Ein Lawinenabgang hat am Dienstagmittag oberhalb des Ischgler Ortsteils Mathon für dramatische Minuten gesorgt. Drei deutsche Skitourengeher im Alter von 56, 31 und 28 Jahren waren trotz geschlossener Pisten von Galtür nach Ischgl gefahren, um eine Tour im Bereich der Berglealpe zu unternehmen. Gegen 12.30 Uhr kam es im Aufstieg zur Katastrophe.
Schneebrett reißt zwei Alpinisten mit
Die Gruppe hielt nach Angaben der Polizei bewusst Abstand, um die Schneedecke nicht zusätzlich zu belasten.
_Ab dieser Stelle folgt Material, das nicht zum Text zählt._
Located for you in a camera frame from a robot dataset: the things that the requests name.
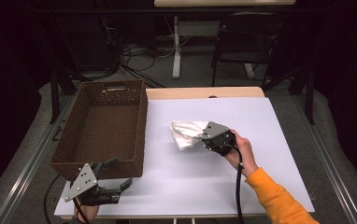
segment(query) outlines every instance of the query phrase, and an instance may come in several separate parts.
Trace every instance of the white desk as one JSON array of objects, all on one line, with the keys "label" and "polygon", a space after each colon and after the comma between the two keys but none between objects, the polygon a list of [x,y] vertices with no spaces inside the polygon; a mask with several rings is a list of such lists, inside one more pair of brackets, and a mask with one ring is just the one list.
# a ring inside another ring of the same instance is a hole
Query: white desk
[{"label": "white desk", "polygon": [[[180,99],[186,95],[195,99]],[[209,95],[220,98],[205,99]],[[308,212],[314,212],[272,105],[259,88],[148,90],[148,96],[143,176],[134,178],[118,204],[102,205],[99,218],[237,216],[236,170],[220,155],[206,150],[201,142],[180,151],[169,130],[172,119],[211,120],[247,136],[258,164]],[[110,189],[123,181],[100,180],[99,185]],[[73,215],[74,205],[64,202],[67,191],[68,183],[56,216]],[[246,183],[241,185],[241,204],[244,215],[264,214]]]},{"label": "white desk", "polygon": [[[245,6],[290,6],[294,5],[295,0],[155,0],[156,7],[245,7]],[[175,60],[173,63],[173,78],[179,78],[181,66],[181,49],[179,46],[179,17],[175,17]],[[218,23],[212,22],[207,25],[216,26],[217,35]],[[252,73],[251,65],[245,64],[248,74]]]}]

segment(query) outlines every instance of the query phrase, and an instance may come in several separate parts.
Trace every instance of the orange sweater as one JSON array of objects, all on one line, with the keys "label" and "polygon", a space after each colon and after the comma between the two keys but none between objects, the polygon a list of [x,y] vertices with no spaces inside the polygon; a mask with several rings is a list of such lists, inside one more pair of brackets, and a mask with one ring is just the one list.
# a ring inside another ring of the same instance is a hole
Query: orange sweater
[{"label": "orange sweater", "polygon": [[319,223],[281,185],[259,168],[247,179],[272,223]]}]

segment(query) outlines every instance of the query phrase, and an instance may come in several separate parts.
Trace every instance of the human hand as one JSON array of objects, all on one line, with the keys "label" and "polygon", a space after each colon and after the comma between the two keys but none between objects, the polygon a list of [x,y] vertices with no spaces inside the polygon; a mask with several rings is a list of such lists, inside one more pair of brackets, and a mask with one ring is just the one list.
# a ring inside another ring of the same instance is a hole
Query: human hand
[{"label": "human hand", "polygon": [[[242,175],[248,177],[258,169],[257,163],[254,159],[254,154],[252,152],[251,143],[249,139],[242,138],[235,130],[231,130],[231,132],[235,134],[237,146],[239,147],[239,151],[242,154],[244,167],[242,170]],[[224,158],[228,160],[235,169],[237,169],[239,164],[239,153],[237,153],[236,150],[231,150],[224,156]]]},{"label": "human hand", "polygon": [[[96,205],[96,206],[82,205],[80,207],[80,210],[83,212],[83,214],[85,215],[86,219],[88,219],[89,222],[92,222],[94,220],[94,218],[96,217],[97,213],[99,212],[99,207],[100,207],[100,205]],[[77,209],[76,206],[74,206],[74,215],[76,216],[76,218],[79,221],[85,222],[85,220],[82,217],[82,215],[78,212],[78,209]]]}]

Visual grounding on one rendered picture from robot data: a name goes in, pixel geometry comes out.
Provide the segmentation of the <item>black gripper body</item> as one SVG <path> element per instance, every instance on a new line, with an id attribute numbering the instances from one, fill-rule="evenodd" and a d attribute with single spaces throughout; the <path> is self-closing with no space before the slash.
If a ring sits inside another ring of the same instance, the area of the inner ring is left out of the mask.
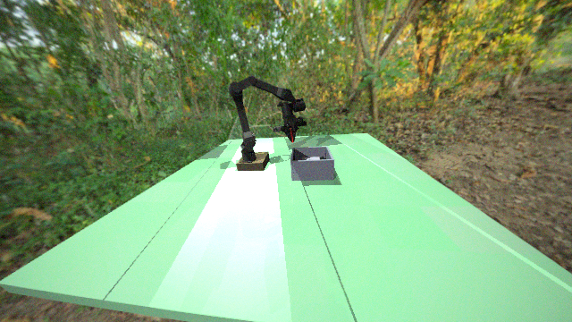
<path id="1" fill-rule="evenodd" d="M 283 117 L 282 117 L 282 118 L 283 118 L 283 121 L 284 121 L 284 126 L 281 125 L 281 126 L 273 127 L 273 132 L 288 131 L 289 128 L 291 128 L 291 129 L 296 129 L 296 128 L 298 128 L 298 127 L 292 128 L 291 126 L 287 126 L 287 118 L 288 118 L 288 116 L 289 116 L 290 118 L 292 118 L 293 115 L 294 115 L 293 113 L 283 114 Z M 307 125 L 306 121 L 303 121 L 303 123 L 300 124 L 300 126 L 306 126 L 306 125 Z"/>

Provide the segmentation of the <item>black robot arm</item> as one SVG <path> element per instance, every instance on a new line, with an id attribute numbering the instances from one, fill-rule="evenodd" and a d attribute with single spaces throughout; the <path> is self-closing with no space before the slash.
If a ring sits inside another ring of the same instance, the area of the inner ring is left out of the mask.
<path id="1" fill-rule="evenodd" d="M 228 89 L 231 93 L 231 97 L 237 108 L 242 128 L 243 142 L 241 143 L 240 147 L 242 149 L 241 155 L 243 160 L 241 162 L 247 162 L 247 163 L 252 163 L 257 158 L 253 149 L 253 147 L 256 145 L 255 133 L 250 131 L 248 126 L 248 119 L 243 105 L 243 93 L 242 93 L 243 89 L 251 85 L 274 94 L 280 100 L 291 102 L 291 103 L 282 101 L 279 102 L 278 106 L 282 107 L 282 114 L 293 113 L 292 110 L 294 112 L 299 112 L 299 111 L 304 111 L 306 109 L 306 104 L 304 99 L 294 98 L 292 96 L 290 89 L 276 87 L 268 82 L 265 82 L 263 80 L 254 77 L 253 75 L 249 75 L 246 79 L 241 80 L 239 82 L 237 81 L 231 82 Z M 293 115 L 292 118 L 290 118 L 289 116 L 287 118 L 287 126 L 291 126 L 292 128 L 299 127 L 301 123 L 303 123 L 302 116 L 296 118 L 296 116 Z"/>

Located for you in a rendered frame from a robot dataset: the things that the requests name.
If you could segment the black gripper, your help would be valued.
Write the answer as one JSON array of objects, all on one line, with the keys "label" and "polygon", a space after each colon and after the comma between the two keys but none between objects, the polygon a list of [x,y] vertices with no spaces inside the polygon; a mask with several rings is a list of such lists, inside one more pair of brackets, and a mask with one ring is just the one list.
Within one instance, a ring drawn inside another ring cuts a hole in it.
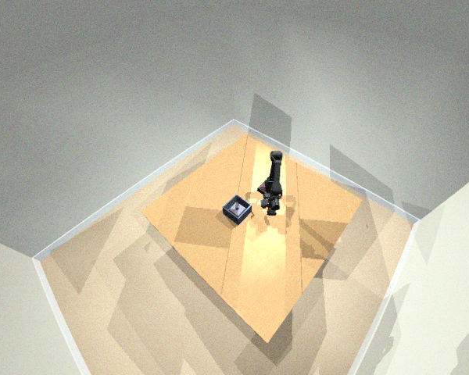
[{"label": "black gripper", "polygon": [[276,216],[277,212],[274,211],[271,206],[270,194],[268,193],[263,194],[263,199],[269,199],[269,202],[270,202],[270,209],[267,210],[267,216]]}]

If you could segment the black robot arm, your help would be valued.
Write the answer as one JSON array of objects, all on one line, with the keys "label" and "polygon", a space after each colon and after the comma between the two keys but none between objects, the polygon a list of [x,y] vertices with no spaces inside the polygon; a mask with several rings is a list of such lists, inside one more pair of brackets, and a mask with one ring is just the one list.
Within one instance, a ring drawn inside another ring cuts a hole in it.
[{"label": "black robot arm", "polygon": [[[283,197],[283,189],[281,186],[281,165],[283,160],[282,152],[271,151],[270,160],[272,161],[270,176],[265,180],[264,190],[270,192],[272,209],[274,211],[278,211],[281,208],[279,199],[282,199]],[[270,208],[269,199],[261,199],[260,204],[263,209]]]}]

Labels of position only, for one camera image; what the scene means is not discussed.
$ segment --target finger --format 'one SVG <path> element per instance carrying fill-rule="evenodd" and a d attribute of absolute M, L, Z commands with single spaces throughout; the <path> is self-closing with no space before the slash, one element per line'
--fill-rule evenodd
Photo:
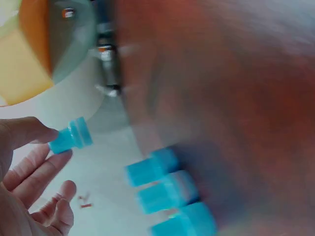
<path fill-rule="evenodd" d="M 57 130 L 46 127 L 35 117 L 0 120 L 0 141 L 11 150 L 33 141 L 47 143 L 57 136 Z"/>
<path fill-rule="evenodd" d="M 57 193 L 51 201 L 49 201 L 44 207 L 38 212 L 31 214 L 32 218 L 40 224 L 49 224 L 56 211 L 56 205 L 59 200 L 66 199 L 70 202 L 76 193 L 75 183 L 67 180 L 65 181 L 59 193 Z"/>
<path fill-rule="evenodd" d="M 57 203 L 56 213 L 53 222 L 47 228 L 53 236 L 67 236 L 73 226 L 74 216 L 70 204 L 66 199 Z"/>
<path fill-rule="evenodd" d="M 63 169 L 71 156 L 71 150 L 52 155 L 34 173 L 17 186 L 12 191 L 12 194 L 23 202 L 25 208 L 30 208 L 51 180 Z"/>
<path fill-rule="evenodd" d="M 47 144 L 39 145 L 32 150 L 27 157 L 5 175 L 3 184 L 6 189 L 12 191 L 29 177 L 44 163 L 49 151 Z"/>

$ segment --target yellow container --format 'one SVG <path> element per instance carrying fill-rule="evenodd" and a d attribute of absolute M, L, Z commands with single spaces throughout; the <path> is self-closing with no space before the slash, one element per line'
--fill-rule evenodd
<path fill-rule="evenodd" d="M 47 0 L 0 0 L 0 106 L 52 87 Z"/>

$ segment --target plastic cap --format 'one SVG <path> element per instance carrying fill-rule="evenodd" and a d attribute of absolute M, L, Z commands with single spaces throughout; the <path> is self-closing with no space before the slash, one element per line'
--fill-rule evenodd
<path fill-rule="evenodd" d="M 83 148 L 92 145 L 93 141 L 83 117 L 69 122 L 66 129 L 59 131 L 56 140 L 49 143 L 54 154 L 67 151 L 73 147 Z"/>
<path fill-rule="evenodd" d="M 197 198 L 197 189 L 186 171 L 168 174 L 161 183 L 138 193 L 138 201 L 146 214 L 182 207 Z"/>
<path fill-rule="evenodd" d="M 179 217 L 171 218 L 151 228 L 153 236 L 185 236 L 185 228 Z"/>
<path fill-rule="evenodd" d="M 126 167 L 131 186 L 137 187 L 161 179 L 167 173 L 178 170 L 179 161 L 168 148 L 156 150 L 149 159 Z"/>
<path fill-rule="evenodd" d="M 169 196 L 163 183 L 139 191 L 138 201 L 145 214 L 151 214 L 174 206 L 173 199 Z"/>
<path fill-rule="evenodd" d="M 180 209 L 175 218 L 151 228 L 153 236 L 213 236 L 215 220 L 206 205 L 195 203 Z"/>

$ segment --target blue plastic cap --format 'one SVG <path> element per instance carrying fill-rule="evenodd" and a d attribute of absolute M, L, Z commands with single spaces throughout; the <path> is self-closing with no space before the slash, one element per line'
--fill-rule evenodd
<path fill-rule="evenodd" d="M 214 236 L 215 220 L 206 205 L 195 203 L 180 209 L 175 218 L 151 228 L 153 236 Z"/>
<path fill-rule="evenodd" d="M 151 228 L 153 236 L 185 236 L 185 228 L 179 217 L 171 218 Z"/>
<path fill-rule="evenodd" d="M 198 198 L 198 191 L 186 171 L 166 175 L 159 184 L 138 192 L 145 214 L 185 206 Z"/>
<path fill-rule="evenodd" d="M 149 159 L 127 166 L 126 175 L 130 185 L 137 187 L 159 180 L 178 168 L 179 161 L 173 151 L 164 148 L 152 152 Z"/>
<path fill-rule="evenodd" d="M 173 199 L 170 198 L 163 183 L 158 183 L 152 187 L 139 191 L 137 198 L 145 214 L 151 214 L 163 209 L 170 209 L 174 206 Z"/>
<path fill-rule="evenodd" d="M 83 117 L 69 122 L 66 129 L 60 130 L 56 140 L 49 143 L 54 154 L 70 150 L 73 147 L 83 148 L 92 145 L 93 141 Z"/>

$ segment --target hand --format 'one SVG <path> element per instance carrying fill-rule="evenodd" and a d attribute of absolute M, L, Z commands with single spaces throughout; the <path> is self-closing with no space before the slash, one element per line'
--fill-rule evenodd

Während der 56-Jährige eine Spitzkehre setzte, löste sich jedoch 20 bis 30 Meter oberhalb seiner Position ein Schneebrett. Innerhalb weniger Sekunden erfasste die Lawine ihn und die 28-Jährige. Beide wurden trotz ausgelöstem Lawinen-Airbag vollständig verschüttet.
Nur der 31-jährige Begleiter blieb verschont. Er reagierte sofort, startete die Verschüttetensuche mit dem LVS-Gerät und begann mit der Ortung. Unter enormem Zeitdruck gelang es ihm, beide Kameraden rasch aus den Schneemassen zu befreien.
Minuten entscheiden über Leben und Tod
Der 56-Jährige erlitt Verletzungen unbestimmten Grades am rechten Oberschenkel. Ein Rettungshubschrauber flog ihn in ein nahegelegenes Krankenhaus. Die 28-Jährige sowie der 31-Jährige blieben körperlich unverletzt.